Richtig liest man also vom Strom mit: [HIGHLIGHT="Java"]byte[] buffer = new byte[7501];
int bytesRead;
int totalBytesRead = 0;
while ((bytesRead = in.read(buffer)) != -1) {
  for (int i = 0; i < bytesRead; i++) {
    System.out.printf("%5d: Byte (Hex) %2x", totalBytesRead + i, buffer_);
  }
  totalBytesRead += bytesRead;
}[/HIGHLIGHT]
Variablen deklariert man in Java dort wo man sie braucht; nicht irgendwo vorher.

Ebenius_


----------



## jeroen (9. Mrz 2009)

hi,

ich hatte das problem schon vorher gelöst in dem ich datei komplett in den buffer eingelese habe. und dann mit einem schlag auf den socket geschrieben habe.

jetzt hab ich aber ein anders problem:
mach mal wird das bild das ich übertrag nur zur hälft übertragen,
mach mal 3/4 oder 1/4. das die daten nicht komplet verfügbar sind kann ich feststellen, aber warum ist das so ?
bitte sagen wenn ich ihr den code braucht.

jeroen


----------



## Ebenius (10. Mrz 2009)

jeroen hat gesagt.:


> ich hatte das problem schon vorher gelöst in dem ich datei komplett in den buffer eingelese habe. und dann mit einem schlag auf den socket geschrieben habe.

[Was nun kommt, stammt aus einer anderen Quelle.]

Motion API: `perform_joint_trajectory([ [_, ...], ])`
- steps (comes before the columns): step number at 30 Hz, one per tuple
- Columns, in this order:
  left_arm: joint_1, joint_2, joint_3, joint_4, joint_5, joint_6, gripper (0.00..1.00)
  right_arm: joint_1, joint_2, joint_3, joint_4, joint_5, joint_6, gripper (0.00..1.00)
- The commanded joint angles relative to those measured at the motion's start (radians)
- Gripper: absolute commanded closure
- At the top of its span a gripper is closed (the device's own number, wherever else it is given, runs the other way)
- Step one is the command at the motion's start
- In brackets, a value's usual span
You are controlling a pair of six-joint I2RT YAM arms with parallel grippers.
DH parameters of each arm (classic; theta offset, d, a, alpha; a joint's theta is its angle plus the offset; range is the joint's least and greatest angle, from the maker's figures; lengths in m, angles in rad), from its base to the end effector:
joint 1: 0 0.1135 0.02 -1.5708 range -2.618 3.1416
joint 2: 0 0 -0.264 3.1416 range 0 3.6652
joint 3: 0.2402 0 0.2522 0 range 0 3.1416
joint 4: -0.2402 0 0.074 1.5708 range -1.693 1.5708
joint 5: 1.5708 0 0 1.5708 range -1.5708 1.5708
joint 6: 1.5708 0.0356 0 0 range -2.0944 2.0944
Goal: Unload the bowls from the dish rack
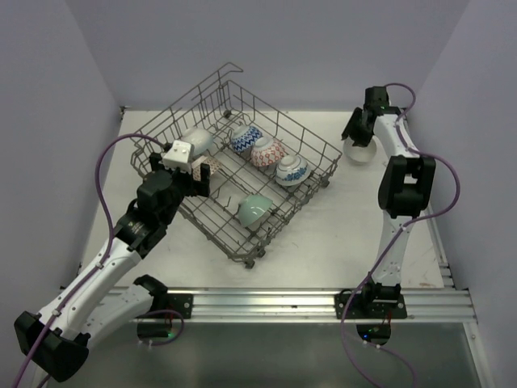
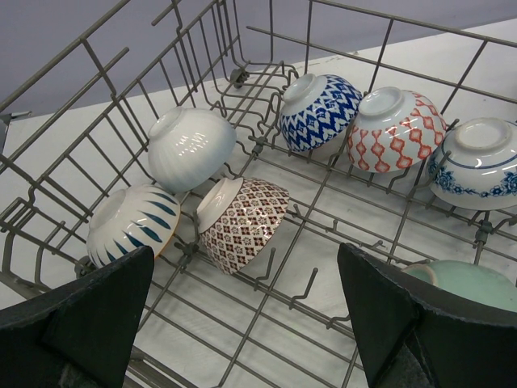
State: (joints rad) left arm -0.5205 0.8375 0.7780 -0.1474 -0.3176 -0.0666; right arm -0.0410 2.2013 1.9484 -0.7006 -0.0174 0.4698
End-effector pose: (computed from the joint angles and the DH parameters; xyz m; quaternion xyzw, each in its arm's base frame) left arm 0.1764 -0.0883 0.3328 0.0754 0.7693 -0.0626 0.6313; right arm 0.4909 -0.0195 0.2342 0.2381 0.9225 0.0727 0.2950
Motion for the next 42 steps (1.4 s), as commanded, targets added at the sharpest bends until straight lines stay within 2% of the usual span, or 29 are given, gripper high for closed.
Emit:
perform_joint_trajectory([
  [1, -0.009, -0.008, 0.038, 0.014, -0.001, 0.001, 0.0, 0.003, 0.015, 0.069, -0.034, 0.013, -0.03, 0.5],
  [9, -0.007, -0.009, 0.037, 0.017, -0.003, 0.002, 0.0, 0.004, -0.017, 0.081, -0.062, 0.014, -0.043, 0.31],
  [15, -0.009, -0.008, 0.035, 0.017, -0.001, 0.004, 0.0, 0.007, -0.11, 0.053, -0.065, -0.001, -0.031, 0.29],
  [21, -0.009, -0.003, 0.032, 0.02, -0.005, 0.007, 0.0, 0.033, -0.331, -0.052, -0.03, 0.033, -0.022, 0.28],
  [22, -0.009, -0.003, 0.03, 0.023, 0.003, 0.007, 0.0, 0.07, -0.398, -0.069, -0.024, 0.052, -0.023, 0.28],
  [27, -0.009, -0.008, 0.02, 0.04, 0.041, 0.016, 0.0, 0.171, -0.63, -0.307, 0.074, 0.051, -0.022, 0.25],
  [28, -0.009, -0.006, 0.012, 0.054, 0.073, 0.019, 0.0, 0.184, -0.676, -0.413, 0.097, 0.039, -0.005, 0.25],
  [30, -0.01, -0.003, 0.009, 0.074, 0.122, 0.021, 0.0, 0.214, -0.797, -0.523, 0.177, -0.028, 0.001, 0.25],
  [33, -0.018, 0.029, 0.012, 0.081, 0.274, 0.022, 0.0, 0.245, -0.938, -0.702, 0.24, -0.09, 0.006, 0.24],
  [34, -0.018, 0.067, 0.041, 0.075, 0.381, 0.027, 0.0, 0.248, -0.968, -0.739, 0.253, -0.102, -0.003, 0.24],
  [35, -0.021, 0.089, 0.059, 0.063, 0.426, 0.03, 0.0, 0.253, -1.001, -0.797, 0.259, -0.111, -0.008, 0.23],
  [37, -0.024, 0.165, 0.101, 0.037, 0.498, 0.03, 0.0, 0.253, -1.075, -0.86, 0.263, -0.147, -0.042, 0.23],
  [42, -0.042, 0.319, 0.191, -0.024, 0.574, 0.037, 0.0, 0.253, -1.161, -0.928, 0.225, -0.176, -0.105, 0.19],
])
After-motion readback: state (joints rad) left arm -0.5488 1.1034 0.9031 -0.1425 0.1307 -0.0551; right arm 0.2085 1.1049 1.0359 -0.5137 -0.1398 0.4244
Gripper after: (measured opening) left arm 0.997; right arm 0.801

Das löst das Problem nicht wirklich, oder ich habe Dich falsch verstanden. available() gibt nun mal nur die Anzahl der Bytes die bereits in den Puffer des Stroms gelesen wurden und deshalb ohne zu Blockieren vom Strom gelesen werden können. Mach's so, wie ich oben geschrieben habe!



jeroen hat gesagt.:


> jetzt hab ich aber ein anders problem:
> mach mal wird das bild das ich übertrag nur zur hälft übertragen,
> mach mal 3/4 oder 1/4. das die daten nicht komplet verfügbar sind kann ich feststellen, aber warum ist das so ?
> bitte sagen wenn ich ihr den code braucht.

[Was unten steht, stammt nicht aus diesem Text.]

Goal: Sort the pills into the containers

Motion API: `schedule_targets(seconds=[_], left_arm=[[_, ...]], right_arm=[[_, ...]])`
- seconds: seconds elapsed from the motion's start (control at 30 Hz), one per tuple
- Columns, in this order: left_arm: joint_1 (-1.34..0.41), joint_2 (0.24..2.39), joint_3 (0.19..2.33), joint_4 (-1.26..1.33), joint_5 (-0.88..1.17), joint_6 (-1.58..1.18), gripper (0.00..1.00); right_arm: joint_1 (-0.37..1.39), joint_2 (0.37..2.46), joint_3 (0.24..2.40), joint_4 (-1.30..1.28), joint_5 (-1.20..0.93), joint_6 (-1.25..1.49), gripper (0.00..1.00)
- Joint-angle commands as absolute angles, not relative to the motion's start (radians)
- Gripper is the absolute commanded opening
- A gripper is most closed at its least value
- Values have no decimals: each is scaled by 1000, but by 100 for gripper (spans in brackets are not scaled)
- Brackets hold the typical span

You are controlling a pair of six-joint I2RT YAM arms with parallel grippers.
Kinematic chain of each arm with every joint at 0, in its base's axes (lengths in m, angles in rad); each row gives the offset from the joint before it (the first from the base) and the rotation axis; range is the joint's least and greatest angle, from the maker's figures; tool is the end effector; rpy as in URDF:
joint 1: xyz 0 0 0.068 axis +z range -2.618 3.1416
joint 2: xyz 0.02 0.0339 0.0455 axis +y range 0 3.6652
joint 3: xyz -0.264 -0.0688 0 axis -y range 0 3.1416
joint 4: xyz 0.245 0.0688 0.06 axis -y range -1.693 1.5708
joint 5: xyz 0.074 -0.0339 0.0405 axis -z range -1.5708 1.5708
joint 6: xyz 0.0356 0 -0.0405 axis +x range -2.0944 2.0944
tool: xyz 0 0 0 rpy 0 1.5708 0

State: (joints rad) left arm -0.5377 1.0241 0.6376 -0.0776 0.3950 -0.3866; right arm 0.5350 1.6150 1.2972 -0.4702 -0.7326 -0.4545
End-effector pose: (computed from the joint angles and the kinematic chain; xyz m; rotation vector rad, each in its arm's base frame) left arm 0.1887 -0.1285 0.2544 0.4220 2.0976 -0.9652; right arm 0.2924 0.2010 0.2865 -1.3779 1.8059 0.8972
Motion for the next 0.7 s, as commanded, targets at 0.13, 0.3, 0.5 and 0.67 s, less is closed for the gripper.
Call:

Sicher, dass es ein anderes Problem ist und nicht das selbe? Code wäre hilfreich, ja.

PS: Ich kaufe ein 'n'.

Ebenius


----------



## jeroen (10. Mrz 2009)

hi,

ich hab deine code mal getest und jetzt werden mehr daten gesendet als die datei groß ist.

server:
[HIGHLIGHT="Java"]OutputStream out; // ist der socket
int bytesRead;
byte[] buffer = new byte[100];

InputStream fileIn = new FileInputStream( "H:\\" + filename );

while ((bytesRead = fileIn.read(buffer)) != -1) 
{  
	for (int i = 0; i < bytesRead; i++) 
	{
	out.write(buffer);
	}
}

fileIn.close();[/HIGHLIGHT]

client:
[HIGHLIGHT="Java"]InetSocketAddress ServerAddress = new InetSocketAddress( "192.168.1.31", 2001 );
Socket s = new Socket();
int i,j;

try 
{
	s.connect( ServerAddress , 1000);

	if ( s.isConnected() )
	{				
		InputStream in = s.getInputStream();

		BufferedWriter out = new BufferedWriter(new OutputStreamWriter(s.getOutputStream()));

		out.write( "GET bla"  );
		out.newLine();
		out.flush();


		byte[] buffer = new byte[100];

		int bytesRead;
		int totalBytesRead = 0;

		while ((bytesRead = in.read(buffer)) != -1) 
		{  
			for (i = 0; i < bytesRead; i++) 
			{    
				System.out.printf("%5d: Byte (Hex) %2x\n", totalBytesRead + i, buffer_);  
			}  

			totalBytesRead += bytesRead;
		}

		if ( bytesRead != buffer.length )
		{
		System.out.println("canot read");
		}

		s.close();
	}
}
catch (Exception e) 
{
System.err.println(e);
}[/HIGHLIGHT]

jeroen_


----------



## Ebenius (10. Mrz 2009)

*hust*

In Deinem letzten Beitrag im ersten Code-Beispiel: Wenn Du nur eine Anzahl von _bytesRead_ Bytes liest, solltest Du auch nicht mehr verschicken, oder? Zeile 11 ändern in [HIGHLIGHT="Java"]out.write(buffer, 0, bytesRead);[/HIGHLIGHT]
Stimmt's oder hab ich Recht?

Ebenius


----------